→ Try it: Copy every entry below exactly as it appears, leaving out the images.
---------- Records for processing
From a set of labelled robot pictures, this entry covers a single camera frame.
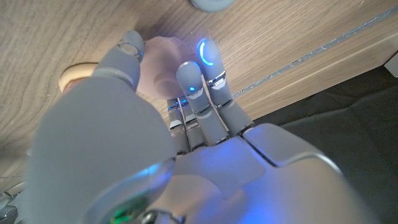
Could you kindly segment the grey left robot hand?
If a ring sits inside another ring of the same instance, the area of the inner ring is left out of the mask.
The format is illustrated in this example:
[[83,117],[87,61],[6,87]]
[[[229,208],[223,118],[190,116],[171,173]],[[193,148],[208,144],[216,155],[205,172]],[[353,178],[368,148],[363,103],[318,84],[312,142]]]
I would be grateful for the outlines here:
[[32,141],[28,222],[379,222],[324,153],[253,123],[230,97],[212,40],[199,55],[177,70],[196,118],[190,132],[166,127],[137,95],[144,41],[134,30],[66,91]]

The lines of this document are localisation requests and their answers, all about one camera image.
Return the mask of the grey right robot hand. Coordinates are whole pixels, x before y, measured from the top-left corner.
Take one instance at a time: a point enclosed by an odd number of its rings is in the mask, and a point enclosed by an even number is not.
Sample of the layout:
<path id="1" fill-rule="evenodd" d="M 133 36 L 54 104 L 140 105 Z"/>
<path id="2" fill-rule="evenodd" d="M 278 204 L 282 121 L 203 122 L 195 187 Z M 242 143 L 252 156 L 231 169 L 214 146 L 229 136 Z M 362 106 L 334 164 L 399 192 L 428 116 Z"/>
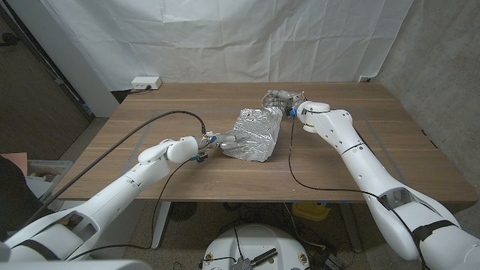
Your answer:
<path id="1" fill-rule="evenodd" d="M 279 107 L 288 116 L 294 116 L 297 109 L 307 99 L 304 93 L 295 93 L 285 90 L 268 90 L 262 98 L 261 104 L 265 108 Z"/>

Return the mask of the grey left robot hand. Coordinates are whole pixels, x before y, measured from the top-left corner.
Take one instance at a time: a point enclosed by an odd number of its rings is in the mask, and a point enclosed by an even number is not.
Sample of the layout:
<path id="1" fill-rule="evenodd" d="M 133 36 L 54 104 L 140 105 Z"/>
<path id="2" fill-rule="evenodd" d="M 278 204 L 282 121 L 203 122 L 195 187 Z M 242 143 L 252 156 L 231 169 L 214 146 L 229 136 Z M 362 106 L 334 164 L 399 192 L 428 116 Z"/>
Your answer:
<path id="1" fill-rule="evenodd" d="M 208 132 L 201 137 L 196 137 L 198 149 L 221 148 L 223 150 L 232 150 L 244 145 L 248 133 L 239 130 L 231 130 L 226 133 Z"/>

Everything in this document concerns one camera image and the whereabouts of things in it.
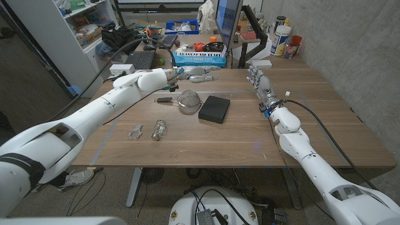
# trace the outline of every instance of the table leg
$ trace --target table leg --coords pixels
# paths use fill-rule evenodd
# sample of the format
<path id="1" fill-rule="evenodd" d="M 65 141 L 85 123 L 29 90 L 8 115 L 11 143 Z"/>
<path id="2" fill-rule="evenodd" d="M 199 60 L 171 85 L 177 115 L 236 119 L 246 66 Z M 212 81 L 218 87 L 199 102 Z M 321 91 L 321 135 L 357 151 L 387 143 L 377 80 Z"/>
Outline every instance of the table leg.
<path id="1" fill-rule="evenodd" d="M 289 172 L 289 169 L 284 168 L 282 169 L 283 176 L 286 181 L 287 188 L 289 189 L 289 194 L 292 199 L 293 203 L 293 208 L 294 209 L 301 209 L 301 202 L 300 202 L 300 197 L 299 197 L 299 192 L 296 187 L 296 183 L 294 182 L 294 179 L 292 175 Z"/>
<path id="2" fill-rule="evenodd" d="M 133 171 L 133 177 L 131 182 L 131 187 L 129 188 L 129 193 L 126 199 L 126 207 L 130 208 L 133 206 L 135 201 L 136 193 L 138 192 L 140 177 L 142 175 L 142 168 L 135 168 Z"/>

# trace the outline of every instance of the sneaker
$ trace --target sneaker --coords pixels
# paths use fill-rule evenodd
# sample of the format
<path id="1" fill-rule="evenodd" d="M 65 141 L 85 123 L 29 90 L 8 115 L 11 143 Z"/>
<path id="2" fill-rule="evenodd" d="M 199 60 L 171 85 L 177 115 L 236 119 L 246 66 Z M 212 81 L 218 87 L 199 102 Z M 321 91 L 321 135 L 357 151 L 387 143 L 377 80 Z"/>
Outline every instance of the sneaker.
<path id="1" fill-rule="evenodd" d="M 73 173 L 74 171 L 75 170 L 71 171 L 69 175 L 66 176 L 65 184 L 57 188 L 59 192 L 65 192 L 75 186 L 86 184 L 92 179 L 94 175 L 94 171 L 92 169 Z"/>

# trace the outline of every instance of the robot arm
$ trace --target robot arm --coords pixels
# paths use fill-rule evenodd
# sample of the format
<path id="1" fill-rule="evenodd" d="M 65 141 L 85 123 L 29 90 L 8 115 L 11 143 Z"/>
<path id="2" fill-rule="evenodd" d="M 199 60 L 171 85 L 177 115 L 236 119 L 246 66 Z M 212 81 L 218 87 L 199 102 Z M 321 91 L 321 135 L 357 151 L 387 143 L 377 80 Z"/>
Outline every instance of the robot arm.
<path id="1" fill-rule="evenodd" d="M 31 127 L 0 147 L 0 218 L 8 215 L 37 183 L 47 183 L 65 171 L 89 136 L 116 112 L 142 98 L 141 91 L 178 88 L 178 80 L 209 79 L 202 74 L 219 67 L 175 67 L 138 71 L 118 78 L 114 89 L 72 115 Z"/>
<path id="2" fill-rule="evenodd" d="M 303 167 L 338 224 L 399 224 L 400 207 L 385 194 L 343 179 L 310 145 L 300 120 L 276 98 L 269 79 L 250 67 L 260 110 L 278 123 L 275 131 L 282 149 Z"/>

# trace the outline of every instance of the white power adapter
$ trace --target white power adapter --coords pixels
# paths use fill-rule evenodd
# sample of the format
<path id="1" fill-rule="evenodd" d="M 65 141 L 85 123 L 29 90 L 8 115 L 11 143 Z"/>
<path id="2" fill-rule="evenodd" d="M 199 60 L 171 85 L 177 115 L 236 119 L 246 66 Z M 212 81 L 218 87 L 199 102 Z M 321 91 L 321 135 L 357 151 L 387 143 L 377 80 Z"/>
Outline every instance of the white power adapter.
<path id="1" fill-rule="evenodd" d="M 253 60 L 251 65 L 257 66 L 259 69 L 271 69 L 273 66 L 270 60 Z"/>
<path id="2" fill-rule="evenodd" d="M 121 75 L 123 72 L 132 74 L 135 67 L 132 64 L 114 64 L 110 67 L 111 74 L 114 76 Z"/>

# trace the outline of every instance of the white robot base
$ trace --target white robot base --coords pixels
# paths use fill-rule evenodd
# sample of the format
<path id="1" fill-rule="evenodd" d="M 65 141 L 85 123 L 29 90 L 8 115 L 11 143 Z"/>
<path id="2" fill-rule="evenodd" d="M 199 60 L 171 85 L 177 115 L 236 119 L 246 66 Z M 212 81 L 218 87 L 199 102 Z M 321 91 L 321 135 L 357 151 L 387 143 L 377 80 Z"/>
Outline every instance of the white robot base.
<path id="1" fill-rule="evenodd" d="M 198 198 L 189 192 L 185 194 L 180 200 L 178 200 L 171 209 L 169 215 L 169 225 L 189 225 L 194 224 L 195 210 L 198 205 L 199 198 L 207 192 L 199 202 L 197 212 L 204 211 L 204 208 L 210 211 L 217 211 L 226 219 L 228 224 L 243 224 L 241 218 L 234 212 L 232 207 L 225 201 L 225 199 L 216 191 L 222 193 L 226 199 L 235 207 L 238 213 L 246 220 L 247 223 L 256 225 L 258 224 L 258 218 L 256 212 L 251 203 L 242 197 L 240 194 L 233 192 L 225 187 L 208 186 L 200 187 L 194 190 L 194 193 Z M 220 224 L 217 217 L 212 217 L 213 223 L 204 224 Z M 196 225 L 202 225 L 197 219 Z"/>
--------------------
→ Written answer:
From a set of labelled robot pictures, this entry covers a single camera frame.
Could you kindly segment the grey left robot hand?
If a ring sits inside another ring of the same instance, the area of the inner ring is left out of the mask.
The format is illustrated in this example:
[[83,117],[87,61],[6,87]]
[[[229,208],[223,118],[190,116],[171,173]],[[193,148],[208,144],[216,155],[205,172]],[[353,178],[368,148],[363,103],[318,84],[312,142]]]
I would be grateful for the outlines here:
[[32,141],[28,222],[379,222],[324,153],[253,123],[230,97],[212,40],[199,55],[177,70],[196,118],[190,132],[166,127],[137,95],[144,41],[134,30],[66,91]]

The lines of this document are localisation requests and their answers, all about one camera image.
Return the mask of the grey right robot hand. Coordinates are whole pixels, x before y, measured from the top-left corner.
Take one instance at a time: a point enclosed by an odd number of its rings is in the mask, and a point enclosed by an even number is not.
Sample of the layout:
<path id="1" fill-rule="evenodd" d="M 133 36 L 54 104 L 140 105 Z"/>
<path id="2" fill-rule="evenodd" d="M 278 204 L 282 121 L 203 122 L 195 187 Z M 242 143 L 252 156 L 231 169 L 214 146 L 229 136 Z M 362 106 L 334 164 L 399 192 L 428 116 Z"/>
Your answer:
<path id="1" fill-rule="evenodd" d="M 279 107 L 288 116 L 294 116 L 297 109 L 307 99 L 304 93 L 295 93 L 285 90 L 268 90 L 262 98 L 261 104 L 265 108 Z"/>

Return the mask of the grey left robot hand. Coordinates are whole pixels, x before y, measured from the top-left corner.
Take one instance at a time: a point enclosed by an odd number of its rings is in the mask, and a point enclosed by an even number is not.
Sample of the layout:
<path id="1" fill-rule="evenodd" d="M 133 36 L 54 104 L 140 105 Z"/>
<path id="2" fill-rule="evenodd" d="M 278 204 L 282 121 L 203 122 L 195 187 Z M 242 143 L 252 156 L 231 169 L 214 146 L 229 136 Z M 362 106 L 334 164 L 399 192 L 428 116 Z"/>
Your answer:
<path id="1" fill-rule="evenodd" d="M 208 132 L 201 137 L 196 137 L 198 149 L 221 148 L 223 150 L 232 150 L 244 145 L 248 133 L 239 130 L 231 130 L 226 133 Z"/>

Everything in this document concerns one camera image and the whereabouts of things in it.
# trace the outline of every instance of the table leg
$ trace --target table leg --coords pixels
# paths use fill-rule evenodd
# sample of the format
<path id="1" fill-rule="evenodd" d="M 65 141 L 85 123 L 29 90 L 8 115 L 11 143 Z"/>
<path id="2" fill-rule="evenodd" d="M 199 60 L 171 85 L 177 115 L 236 119 L 246 66 Z M 212 81 L 218 87 L 199 102 Z M 321 91 L 321 135 L 357 151 L 387 143 L 377 80 Z"/>
Outline every instance of the table leg.
<path id="1" fill-rule="evenodd" d="M 289 172 L 289 169 L 284 168 L 282 169 L 283 176 L 286 181 L 287 188 L 289 189 L 289 194 L 292 199 L 293 203 L 293 208 L 294 209 L 301 209 L 301 202 L 300 202 L 300 197 L 299 197 L 299 192 L 296 187 L 296 183 L 294 182 L 294 179 L 292 175 Z"/>
<path id="2" fill-rule="evenodd" d="M 133 171 L 133 177 L 131 182 L 131 187 L 129 188 L 129 193 L 126 199 L 126 207 L 130 208 L 133 206 L 135 201 L 136 193 L 138 192 L 140 177 L 142 175 L 142 168 L 135 168 Z"/>

# trace the outline of every instance of the sneaker
$ trace --target sneaker --coords pixels
# paths use fill-rule evenodd
# sample of the format
<path id="1" fill-rule="evenodd" d="M 65 141 L 85 123 L 29 90 L 8 115 L 11 143 Z"/>
<path id="2" fill-rule="evenodd" d="M 199 60 L 171 85 L 177 115 L 236 119 L 246 66 Z M 212 81 L 218 87 L 199 102 Z M 321 91 L 321 135 L 357 151 L 387 143 L 377 80 Z"/>
Outline every instance of the sneaker.
<path id="1" fill-rule="evenodd" d="M 73 173 L 74 171 L 75 170 L 71 171 L 69 175 L 66 176 L 65 184 L 57 188 L 59 192 L 65 192 L 75 186 L 86 184 L 92 179 L 94 175 L 94 171 L 92 169 Z"/>

# trace the outline of every instance of the robot arm
$ trace --target robot arm --coords pixels
# paths use fill-rule evenodd
# sample of the format
<path id="1" fill-rule="evenodd" d="M 65 141 L 85 123 L 29 90 L 8 115 L 11 143 Z"/>
<path id="2" fill-rule="evenodd" d="M 199 60 L 171 85 L 177 115 L 236 119 L 246 66 Z M 212 81 L 218 87 L 199 102 Z M 321 91 L 321 135 L 357 151 L 387 143 L 377 80 Z"/>
Outline every instance of the robot arm.
<path id="1" fill-rule="evenodd" d="M 31 127 L 0 147 L 0 218 L 8 215 L 37 183 L 47 183 L 65 171 L 89 136 L 116 112 L 142 98 L 141 91 L 178 88 L 178 80 L 209 79 L 202 74 L 219 67 L 175 67 L 138 71 L 118 78 L 114 89 L 72 115 Z"/>
<path id="2" fill-rule="evenodd" d="M 303 167 L 338 224 L 399 224 L 400 207 L 385 194 L 343 179 L 310 145 L 300 120 L 276 98 L 269 79 L 250 67 L 260 110 L 278 123 L 275 131 L 282 149 Z"/>

# trace the outline of every instance of the white power adapter
$ trace --target white power adapter --coords pixels
# paths use fill-rule evenodd
# sample of the format
<path id="1" fill-rule="evenodd" d="M 65 141 L 85 123 L 29 90 L 8 115 L 11 143 Z"/>
<path id="2" fill-rule="evenodd" d="M 199 60 L 171 85 L 177 115 L 236 119 L 246 66 Z M 212 81 L 218 87 L 199 102 Z M 321 91 L 321 135 L 357 151 L 387 143 L 377 80 Z"/>
Outline every instance of the white power adapter.
<path id="1" fill-rule="evenodd" d="M 253 60 L 251 65 L 257 66 L 259 69 L 271 69 L 273 66 L 270 60 Z"/>
<path id="2" fill-rule="evenodd" d="M 121 75 L 123 72 L 132 74 L 135 67 L 132 64 L 114 64 L 110 67 L 111 74 L 114 76 Z"/>

# trace the outline of every instance of the white robot base
$ trace --target white robot base --coords pixels
# paths use fill-rule evenodd
# sample of the format
<path id="1" fill-rule="evenodd" d="M 65 141 L 85 123 L 29 90 L 8 115 L 11 143 Z"/>
<path id="2" fill-rule="evenodd" d="M 199 60 L 171 85 L 177 115 L 236 119 L 246 66 Z M 212 81 L 218 87 L 199 102 Z M 321 91 L 321 135 L 357 151 L 387 143 L 377 80 Z"/>
Outline every instance of the white robot base.
<path id="1" fill-rule="evenodd" d="M 198 198 L 189 192 L 185 194 L 180 200 L 178 200 L 171 209 L 169 215 L 169 225 L 189 225 L 194 224 L 195 210 L 198 205 L 199 198 L 207 192 L 199 202 L 197 212 L 204 211 L 204 208 L 210 211 L 217 211 L 226 219 L 228 224 L 243 224 L 241 218 L 234 212 L 232 207 L 225 201 L 225 199 L 216 191 L 222 193 L 226 199 L 235 207 L 238 213 L 246 220 L 247 223 L 256 225 L 258 224 L 258 218 L 256 212 L 251 203 L 242 197 L 240 194 L 233 192 L 225 187 L 208 186 L 200 187 L 194 190 L 194 193 Z M 220 224 L 217 217 L 212 217 L 213 223 L 204 224 Z M 196 225 L 202 225 L 197 219 Z"/>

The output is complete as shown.